Ob sich im Riegeler "Entennest" im Frühjahr ein Vogel aus der Nachbarschaft oder aus Norddeutschland einrichtet, kann Bickel nicht sagen. Auf jeden Fall gebe es in der Oberrheinebene noch Brutvorkommen, sogar in Riegel, weiß er. Allerdings seien die Bestände in den vergangenen Jahrzehnten in der Region um mehr als 90 Prozent zurückgegangen.

Der Kiebitz ist kurz vor dem Aussterben. Wenn wir uns hier und jetzt nicht darum kümmern, wird der Vogel in 20 Jahren kein Brutvogel mehr in der Oberrheinebene sein.

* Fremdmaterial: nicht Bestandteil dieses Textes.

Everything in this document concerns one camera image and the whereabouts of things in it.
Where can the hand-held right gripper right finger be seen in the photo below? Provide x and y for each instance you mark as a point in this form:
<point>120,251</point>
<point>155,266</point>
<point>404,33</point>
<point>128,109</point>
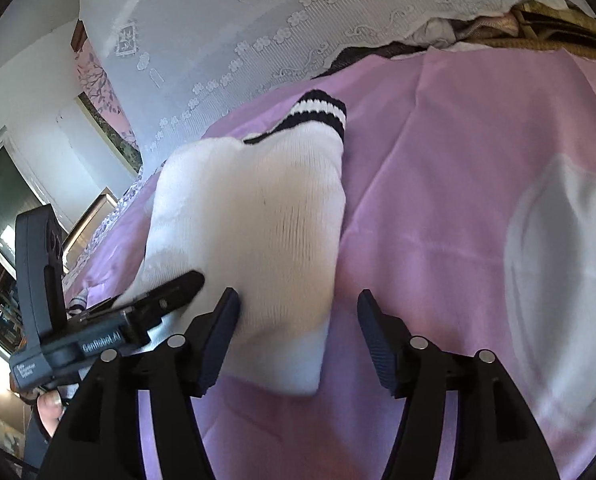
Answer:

Artenschutz als zentrale Zukunftsaufgabe

100.000 Euro hat das Land Baden-Württemberg in die Umgestaltung der Wiese, des Grundwasserbrunnens und Elektrozauns investiert. Außerdem wird auf Dauer der Landwirt, der sich um Wiese und Büffel kümmert, für diese Landschaftspflege entschädigt. Eine Investition, die nicht nur dem Kiebitz zu Gute kommt, auch andere Vögel, Libellen oder Schmetterlinge profitieren. Freiburgs Regierungspräsident Carsten Gabbert unterstreicht, dass das ganze Ökosystem vernetzt zusammenhängt.

Neben dem Klimaschutz ist der Kampf gegen das Artensterben eine zentrale Zukunftsaufgabe für uns alle. Ganz viele Arten werden wieder angesiedelt, damit die ökologischen Systeme stabil bleiben.

Regierungspräsident Carsten Gabbert guckt sich das Kiebitz-Projekt mit Wasserbüffeln an
Freiburgs Regierungspräsident Carsten Gabbert (2.v.l.) guckt sich das Kiebitz-Projekt mit Wasserbüffeln in Riegel an

Umdenken in der Landwirtschaft - viele kleine Projekte helfen

Monokulturen, intensivere Landwirtschaft und immer früheres Säen und Pflügen haben dem Kiebitz den Lebensraum und die Insekten als Nahrung genommen. Aber allmählich denken immer mehr Landwirte um, meint Eberhard Handloser, der nun die Wasserbüffel hält. Das Bewusstsein müsse wachsen, sagt er. Artenschutz begänne vielleicht mit einem nicht gemähten Blühstreifen am Rand des Feldes.

Natürlich muss der Landwirt auch schauen, dass er finanziell über die Runden kommt, aber da kriegen wir ja Fördergelder, und das ist ein Zugewinn für die Natur.

Jetzt ist Landwirt Handloser erstmal gespannt, ob und wann die ersten Kiebitze bei seinen Wasserbüffeln brüten.